While it is true that making a crime more illegal appears not just redundant but meaningless as well as possibly emphasizing the boundaries we want to erase in our society, other legislators who favor more protections see it differently. “I’m not naïve enough not to think that it’s not sexual orientation that gets this bill in trouble every time I offer it,” says Senator Dorothy Rupert about her sponsorship of efforts to extend the protections of hate crimes legislation to new groups.
The fact of the matter is that while the Federal Government has been able to extend new protections to groups defined by their sexual orientation, the majority of the country not just Wyoming, is lagging behind. This does not even apply specifically to issues of sexuality. According to the ADL, 31 states do not classify hate crimes based on gender and 42 years after the assassination of Martin Luther King Jr., 10 states do not include provisions for crimes committed against a person because of their race, religion or ethnicity.
So what does this lack of change say about Americans? Is it possible that the Nation, not just Wyoming, is intolerant? The answer, I believe is no. As I pointed out before in this essay, many legislators did not elect to extend protections to various groups for reasons other than the fact that doing so would be against their religious beliefs or that they regarded a group as sub-human. However, this does not excuse others from the fact that they knowingly will not support any legislation geared toward homosexuals or others. For them, it appears that there is something more at stake than protecting the lives of everyone they have been elected to serve in spite of the fact that many people in their respective districts might share their views.

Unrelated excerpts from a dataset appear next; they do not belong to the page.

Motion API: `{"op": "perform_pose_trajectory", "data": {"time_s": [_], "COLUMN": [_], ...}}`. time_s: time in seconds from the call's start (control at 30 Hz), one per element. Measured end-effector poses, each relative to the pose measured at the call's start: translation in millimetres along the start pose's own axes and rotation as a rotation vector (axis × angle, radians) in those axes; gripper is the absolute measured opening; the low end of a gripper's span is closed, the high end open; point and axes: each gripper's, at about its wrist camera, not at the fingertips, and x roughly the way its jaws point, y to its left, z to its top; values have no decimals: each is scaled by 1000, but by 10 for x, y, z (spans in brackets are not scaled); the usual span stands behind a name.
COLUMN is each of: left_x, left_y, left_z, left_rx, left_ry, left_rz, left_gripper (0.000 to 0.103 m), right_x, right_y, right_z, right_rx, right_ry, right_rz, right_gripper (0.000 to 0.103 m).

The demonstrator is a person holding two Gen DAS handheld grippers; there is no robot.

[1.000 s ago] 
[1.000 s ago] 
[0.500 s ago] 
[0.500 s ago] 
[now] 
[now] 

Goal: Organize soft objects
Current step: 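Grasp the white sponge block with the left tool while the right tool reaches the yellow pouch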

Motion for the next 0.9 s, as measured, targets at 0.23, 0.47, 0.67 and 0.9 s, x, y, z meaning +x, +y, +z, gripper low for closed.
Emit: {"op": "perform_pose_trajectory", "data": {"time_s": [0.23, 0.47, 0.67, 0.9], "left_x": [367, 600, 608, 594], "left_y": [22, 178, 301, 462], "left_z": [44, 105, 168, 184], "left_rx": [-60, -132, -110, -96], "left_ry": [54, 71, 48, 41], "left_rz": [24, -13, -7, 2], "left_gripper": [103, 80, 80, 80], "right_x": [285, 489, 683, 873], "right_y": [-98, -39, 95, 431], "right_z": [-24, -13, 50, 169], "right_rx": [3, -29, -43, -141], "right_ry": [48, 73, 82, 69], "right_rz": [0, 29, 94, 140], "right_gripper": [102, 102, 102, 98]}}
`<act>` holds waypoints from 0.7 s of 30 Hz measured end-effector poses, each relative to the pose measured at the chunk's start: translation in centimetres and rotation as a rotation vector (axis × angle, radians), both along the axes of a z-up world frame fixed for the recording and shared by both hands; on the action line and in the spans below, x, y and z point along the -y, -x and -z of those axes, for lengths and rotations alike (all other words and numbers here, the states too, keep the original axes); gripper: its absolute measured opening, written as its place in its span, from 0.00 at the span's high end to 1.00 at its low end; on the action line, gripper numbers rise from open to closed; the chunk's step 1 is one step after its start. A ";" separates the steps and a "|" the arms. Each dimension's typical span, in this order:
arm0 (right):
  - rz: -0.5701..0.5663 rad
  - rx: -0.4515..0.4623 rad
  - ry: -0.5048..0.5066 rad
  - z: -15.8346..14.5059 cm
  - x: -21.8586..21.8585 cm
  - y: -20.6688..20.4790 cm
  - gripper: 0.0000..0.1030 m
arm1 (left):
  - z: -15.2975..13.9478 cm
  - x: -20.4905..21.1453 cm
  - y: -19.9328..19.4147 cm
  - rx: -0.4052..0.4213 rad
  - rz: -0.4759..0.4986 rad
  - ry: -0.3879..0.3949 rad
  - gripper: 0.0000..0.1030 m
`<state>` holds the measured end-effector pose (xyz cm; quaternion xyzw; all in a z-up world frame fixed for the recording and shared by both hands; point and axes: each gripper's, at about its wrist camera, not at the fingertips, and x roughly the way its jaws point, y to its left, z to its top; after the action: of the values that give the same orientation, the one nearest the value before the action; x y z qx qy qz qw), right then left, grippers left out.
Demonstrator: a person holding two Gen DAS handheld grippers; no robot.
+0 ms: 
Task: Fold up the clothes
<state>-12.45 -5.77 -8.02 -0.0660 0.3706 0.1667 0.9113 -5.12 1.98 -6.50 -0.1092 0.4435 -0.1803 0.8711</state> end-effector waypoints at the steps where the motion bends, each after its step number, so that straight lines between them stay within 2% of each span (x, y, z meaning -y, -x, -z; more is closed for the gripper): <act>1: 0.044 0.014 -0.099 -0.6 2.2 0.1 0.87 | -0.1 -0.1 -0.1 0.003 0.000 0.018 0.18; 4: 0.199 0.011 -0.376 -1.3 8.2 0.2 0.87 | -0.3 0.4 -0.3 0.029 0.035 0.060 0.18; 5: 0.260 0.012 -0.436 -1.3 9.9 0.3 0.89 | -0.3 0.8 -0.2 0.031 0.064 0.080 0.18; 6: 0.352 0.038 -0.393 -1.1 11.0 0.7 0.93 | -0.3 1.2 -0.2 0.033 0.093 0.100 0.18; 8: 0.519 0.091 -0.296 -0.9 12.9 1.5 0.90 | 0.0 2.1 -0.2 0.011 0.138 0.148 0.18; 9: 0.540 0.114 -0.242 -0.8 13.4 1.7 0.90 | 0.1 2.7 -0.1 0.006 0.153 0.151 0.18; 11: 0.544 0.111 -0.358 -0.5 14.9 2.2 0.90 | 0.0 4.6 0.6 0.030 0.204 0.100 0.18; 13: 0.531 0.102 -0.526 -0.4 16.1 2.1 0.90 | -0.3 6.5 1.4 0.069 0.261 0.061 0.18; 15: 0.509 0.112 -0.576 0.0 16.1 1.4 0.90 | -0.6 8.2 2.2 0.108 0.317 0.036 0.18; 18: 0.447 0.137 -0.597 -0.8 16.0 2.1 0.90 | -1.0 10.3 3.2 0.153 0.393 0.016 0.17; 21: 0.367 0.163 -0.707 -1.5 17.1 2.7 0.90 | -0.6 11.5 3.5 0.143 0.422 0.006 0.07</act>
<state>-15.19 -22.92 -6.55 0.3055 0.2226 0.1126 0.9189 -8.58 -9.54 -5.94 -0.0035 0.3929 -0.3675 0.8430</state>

The great thing about the Federal Government is that although there are Representatives and officials that have never and will never support Homosexuality, there are enough that will be willing to protect everyone within the United States, even if they do not share their views. Congress represents the country as a whole and here is where Americans have proven their tolerance. Just as hate crimes are a statement against groups in our society, so is the legislation that our Nation has passed is a statement against intolerance and that is how we have changed for the better.